Türk resim sanatında asker ressamların etkileri
1973 yılında askeri yüksek okulların öğretim programlarına konan desen dersleriyle başladı. İlk meyvesini İbrahim Paşa ile verdi. Hüsnü Yusuf takip etti. Süleyman Seyyıd Bey, Şeker Ahmet Ali Paşa, Ahmet Emin batı tekniği alanında Türk resim sanatı öncüleri ve yeniliklere yönelme hareketlerinin müjdecileri oldular. Paris sanat çevrelerini hakimiyeti altında tutan Romantizm ve Neo Klasizme rağmen yurda dönüşlerinde Courbet’in renk ve canlılık endişesini getirdiler. Onlar sadece batı tekniği ile resmi değil Paris’in Çağdaş Sanat anlayışını da beraberilerinde getirdiler. Pariste öğrenimi sırasında Şeker Ahmet Ali Paşa dönemin hükümdarı Abdülaziz’in portresiyle sergiye katıldı. (yurtdışında ilk kez sergiye katılan sanatçımız). Bu sanatçılar ilk kez 1874’te ilk sanat hareti olan İstanbul Divanyolu’nda resim sergisi açtılar. I. Dünya Savaşı’nın etkisi 1914’de başlayan sanat hareketlerinde büyük oldu. Sami Yetik, Ali Sami Boyar, Hikmet Onat gibi bu kuşağa mensup asker ressamlarımızın yanında İbrahim Çallı, Nazmi Ziya Güran gibi sanatçılar da görüldü. Böylece Türk resminde vücuda gelen milli ruh, asker ressamların dışına çıktı ve sanat hareketlerimizin başta gelen özelliği oldu. Milli ruh alanında Halkevleri’nin de çabaları büyük oldu.

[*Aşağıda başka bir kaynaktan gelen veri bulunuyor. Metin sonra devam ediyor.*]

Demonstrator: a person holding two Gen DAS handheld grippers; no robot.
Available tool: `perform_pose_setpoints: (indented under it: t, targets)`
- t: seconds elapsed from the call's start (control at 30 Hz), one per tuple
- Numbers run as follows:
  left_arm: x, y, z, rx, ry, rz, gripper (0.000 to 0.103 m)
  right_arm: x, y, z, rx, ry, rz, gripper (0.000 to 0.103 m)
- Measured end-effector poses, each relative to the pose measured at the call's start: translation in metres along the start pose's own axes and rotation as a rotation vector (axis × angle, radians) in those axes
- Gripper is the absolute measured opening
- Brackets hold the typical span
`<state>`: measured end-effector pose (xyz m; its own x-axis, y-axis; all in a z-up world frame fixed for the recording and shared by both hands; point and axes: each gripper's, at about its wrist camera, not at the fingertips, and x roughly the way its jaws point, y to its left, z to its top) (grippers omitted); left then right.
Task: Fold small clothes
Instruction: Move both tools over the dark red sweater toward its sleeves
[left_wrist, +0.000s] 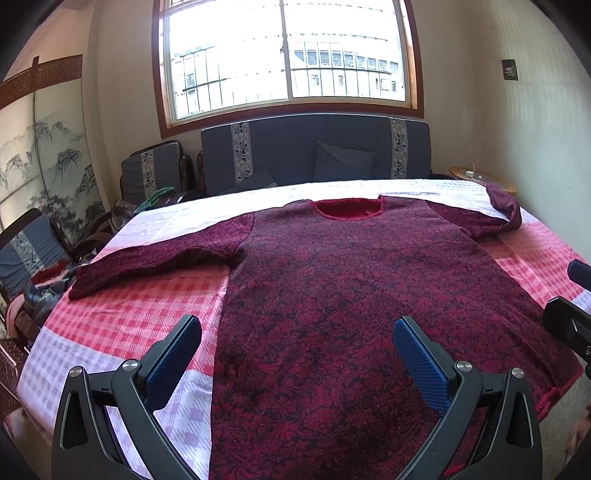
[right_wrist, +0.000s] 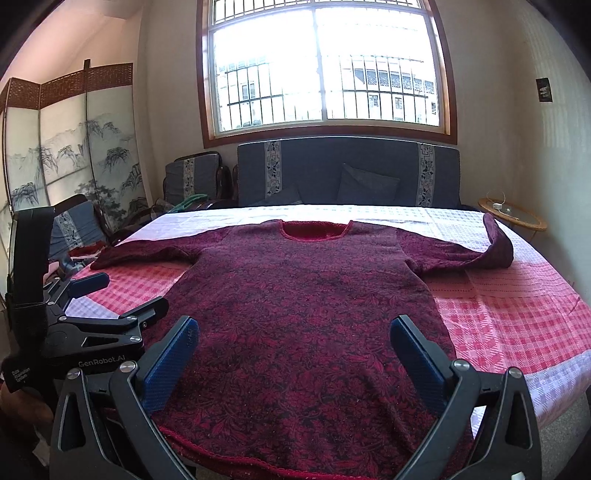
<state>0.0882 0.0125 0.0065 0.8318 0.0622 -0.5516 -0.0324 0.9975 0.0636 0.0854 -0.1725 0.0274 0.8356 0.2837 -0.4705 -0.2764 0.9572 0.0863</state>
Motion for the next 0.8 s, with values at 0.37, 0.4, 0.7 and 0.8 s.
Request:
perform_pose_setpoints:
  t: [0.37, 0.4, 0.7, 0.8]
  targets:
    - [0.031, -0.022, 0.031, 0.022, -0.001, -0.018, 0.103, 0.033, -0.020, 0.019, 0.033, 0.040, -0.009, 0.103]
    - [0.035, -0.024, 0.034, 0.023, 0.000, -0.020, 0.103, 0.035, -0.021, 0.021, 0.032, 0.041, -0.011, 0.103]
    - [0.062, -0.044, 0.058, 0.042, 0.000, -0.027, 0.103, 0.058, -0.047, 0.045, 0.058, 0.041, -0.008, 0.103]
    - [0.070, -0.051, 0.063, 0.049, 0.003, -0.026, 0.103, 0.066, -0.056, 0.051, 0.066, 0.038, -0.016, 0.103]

Akademi resim bölümü yakın zamana kadar ilkokul ve orta okul öğrenimi üzerine yürütülüyordu. Şüphesiz genel kültür yetersizliğinin rolü burada büyüktür. Sanat kültürü, şüphesiz güçlü bir genel kültür üzerine gelişir. Bu gerçek artık kavrandığı içindir ki resim bölümüne lise mezunları alınıyor artık.